Here's an update. I may refine it a touch but the main thing now is to decide on the handle. Holding it left-handed, I could see myself using it but right-handed is a bit wonky. Son specified that if the handle was to be removed, it should be sent to Kaleab. Regardless, here ya go. 






In case you can't tell which is the Sab, it's the bottom one.


----------



## Crothcipt

looking good. To bad he wanted the handle off. But it will look just as good or even better with a new one.


----------



## Benuser

What is exactly the problem with the handle, and should you really have it changed, or do you have other options?


----------



## tk59

I dunno. What do you think?


This is why I always have something propping it up on one side.


----------



## The Edge

Yeah, looks like it needs to be replaced. Though it would be cool if that old handle could be used for something else, don't know what though. Nice work so far, love seeing the progress!


----------



## Andrew H

tk59 said:


> I dunno. What do you think?
> View attachment 6168
> 
> This is why I always have something propping it up on one side.



Best choil shot. Ever.


----------



## tk59

Andrew H said:


> Best choil shot. Ever.


Haha. I was rather pleased with it, myself.


----------



## Benuser

I have no experience with handles. Are there other options than replacement?


----------



## tk59

I could try to reshape the handle. The downside is I might end up with a big pile of wood dust and have to rehandle anyway. If I want to preserve something of the history of this knife, it will be the handle material. I've thinned the blade all the way up to the maker's mark so with a little more use, that will eventually have to go away, as well.


----------



## heirkb

Depends if you're restoring it to use it or to preserve the history. That handle looks really tilted. I don't think I'd be crazy about using a handle like that.


----------



## sachem allison

Benuser said:


> I have no experience with handles. Are there other options than replacement?

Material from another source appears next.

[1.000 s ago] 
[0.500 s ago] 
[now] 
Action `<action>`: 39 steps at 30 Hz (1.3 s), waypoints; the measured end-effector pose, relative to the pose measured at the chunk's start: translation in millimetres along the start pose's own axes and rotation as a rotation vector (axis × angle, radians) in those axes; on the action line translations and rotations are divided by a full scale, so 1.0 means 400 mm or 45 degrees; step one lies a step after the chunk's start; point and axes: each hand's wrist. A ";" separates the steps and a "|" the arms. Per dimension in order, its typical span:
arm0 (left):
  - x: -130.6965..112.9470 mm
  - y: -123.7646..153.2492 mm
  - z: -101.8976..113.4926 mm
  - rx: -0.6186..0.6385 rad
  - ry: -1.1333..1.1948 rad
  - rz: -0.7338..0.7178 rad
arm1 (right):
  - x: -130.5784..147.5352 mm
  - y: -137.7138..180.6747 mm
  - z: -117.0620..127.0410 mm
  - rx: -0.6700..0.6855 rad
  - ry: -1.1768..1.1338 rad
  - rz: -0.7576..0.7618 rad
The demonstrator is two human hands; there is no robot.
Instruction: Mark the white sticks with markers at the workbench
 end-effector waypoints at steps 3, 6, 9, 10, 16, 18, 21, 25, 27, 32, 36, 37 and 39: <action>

well in this particular case the handle is only held on by a very small piece of metal. since it is a nogent style there is only a round rattail tang with the end pinged over. All you would have to do is grind off that little pinged end, which should take like 10 seconds and pull the handle off. I would then take the handle and use it as the sample to trace on a new piece of wood of your choice, cut it out, reshape it, drill it, shove it on and ping it over, give it a final shaping, put some oil on it and you are good to go. This method will allow you to save as much of the original handle as possible for posterity.


----------



## Benuser

Thanks for taking the time to explain, guys. Very appreciated.


----------



## tk59

sachem allison said:


> well in this particular case the handle is only held on by a very small piece of metal. since it is a nogent style there is only a round rattail tang with the end pinged over. All you would have to do is grind off that little pinged end, which should take like 10 seconds and pull the handle off. I would then take the handle and use it as the sample to trace on a new piece of wood of your choice, cut it out, reshape it, drill it, shove it on and ping it over, give it a final shaping, put some oil on it and you are good to go. This method will allow you to save as much of the original handle as possible for posterity.

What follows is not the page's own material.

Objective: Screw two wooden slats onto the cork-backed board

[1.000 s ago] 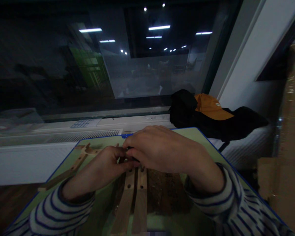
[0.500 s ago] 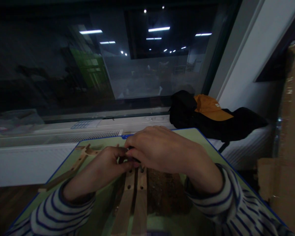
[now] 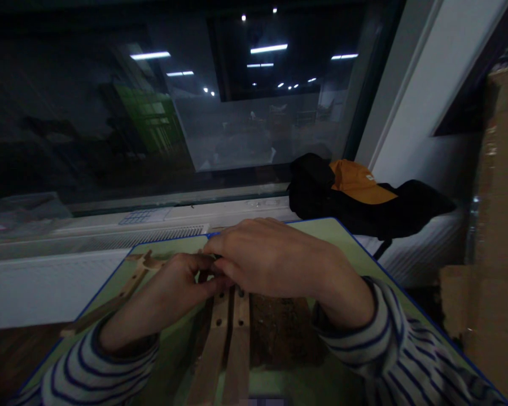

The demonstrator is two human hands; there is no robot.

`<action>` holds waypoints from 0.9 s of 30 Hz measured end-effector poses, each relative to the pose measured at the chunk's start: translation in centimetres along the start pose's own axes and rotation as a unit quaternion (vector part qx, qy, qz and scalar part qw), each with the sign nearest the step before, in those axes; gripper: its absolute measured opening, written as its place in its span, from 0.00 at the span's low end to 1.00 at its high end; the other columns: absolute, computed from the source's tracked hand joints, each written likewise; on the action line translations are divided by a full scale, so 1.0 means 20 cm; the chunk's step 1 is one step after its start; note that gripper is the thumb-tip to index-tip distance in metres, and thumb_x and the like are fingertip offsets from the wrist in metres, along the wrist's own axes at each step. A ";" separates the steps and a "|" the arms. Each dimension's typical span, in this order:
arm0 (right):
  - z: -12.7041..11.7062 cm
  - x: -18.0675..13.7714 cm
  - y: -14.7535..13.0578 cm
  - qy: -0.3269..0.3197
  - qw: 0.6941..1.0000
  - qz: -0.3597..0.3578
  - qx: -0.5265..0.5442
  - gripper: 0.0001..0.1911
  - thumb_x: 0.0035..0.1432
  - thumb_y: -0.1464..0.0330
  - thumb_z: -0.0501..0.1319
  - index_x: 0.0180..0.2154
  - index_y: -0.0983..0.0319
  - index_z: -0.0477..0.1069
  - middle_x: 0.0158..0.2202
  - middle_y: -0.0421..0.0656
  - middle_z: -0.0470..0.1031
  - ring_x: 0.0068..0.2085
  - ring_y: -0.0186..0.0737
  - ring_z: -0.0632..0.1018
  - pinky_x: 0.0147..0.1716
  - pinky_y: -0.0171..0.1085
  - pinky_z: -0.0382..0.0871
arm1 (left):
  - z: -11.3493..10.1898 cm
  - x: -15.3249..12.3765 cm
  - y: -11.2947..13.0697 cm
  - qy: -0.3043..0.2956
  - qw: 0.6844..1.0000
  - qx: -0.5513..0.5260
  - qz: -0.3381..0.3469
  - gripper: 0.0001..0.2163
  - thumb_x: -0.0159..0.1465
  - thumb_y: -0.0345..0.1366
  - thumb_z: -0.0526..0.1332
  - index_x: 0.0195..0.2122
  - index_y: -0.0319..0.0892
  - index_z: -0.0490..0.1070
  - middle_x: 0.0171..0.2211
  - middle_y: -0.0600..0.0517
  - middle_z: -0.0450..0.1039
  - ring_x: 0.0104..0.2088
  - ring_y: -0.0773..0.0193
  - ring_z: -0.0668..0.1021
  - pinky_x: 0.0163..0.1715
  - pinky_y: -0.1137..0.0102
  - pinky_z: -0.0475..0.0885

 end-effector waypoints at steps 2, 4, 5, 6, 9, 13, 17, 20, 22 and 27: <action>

Sounds pretty simple. What is the metal ferrule there for? This handle is solidly attached. You think it's just rust?


----------



## sachem allison

tk59 said:


> Sounds pretty simple. What is the metal ferrule there for? This handle is solidly attached. You think it's just rust?



I think rust is part of it, but those rat tailed tangs were put in red hot just like traditional wa handles and the back was hammered like a rivet holding the whole thing under compression that's why it is so solid. The head is like a nail head, wide at the top with the shaft going into the wood. If you look real closely at the heel of the handle about dead center you should see it, it's almost the same color as the wood by now and I'm sure when it was cooled it contracted and pulled itself in a little further countersinking itself and tightening the fit. Some of them even had a threaded tang and a little nut at the end that was threaded on and then pinged over. Those worked on the principle of post tensioning, the more you tightened the handle the stronger it got so long as you didn't over tighten and split the handle. That handle very definitely twisted that means there is nothing on the other end holding it in place, it is essentially rotating in a socket, got to a certain point were the width of the bolster end prevented it from twisting any more and got stuck, This is very common in old Nogent style Sabatiers.


----------



## tk59

I see the little end of the tang that's been bent over. I'm just surprised that the handle somehow ended up twisted like this and then locked into place.


----------



## sachem allison

like pushing a fat girl through a window, You know she got in, you just can't figure out how come she can't get out. then you just run away before the cops come.


----------



## kalaeb

sachem allison said:


> like pushing a fat girl through a window, You know she got in, you just can't figure out how come she can't get out. then you just run away before the cops come.


:spitcoffee:


----------



## K-Fed

What ever became of this? I've got my eyes on an old nogent that needs some refinishing and a new handle. Want to attempt it myself if I get my hands on it on the cheap. Did this WIP get finished?


----------



## Deckhand

Fun thread. Appears something needs to be done handle wise to make it truly useable again.


----------



## tk59

Sorry about that. Getting the handle off without destroying the piece of wood is proving to be bit of a pickle and I've been very busy lately. I'll be back to messing with it soon.


----------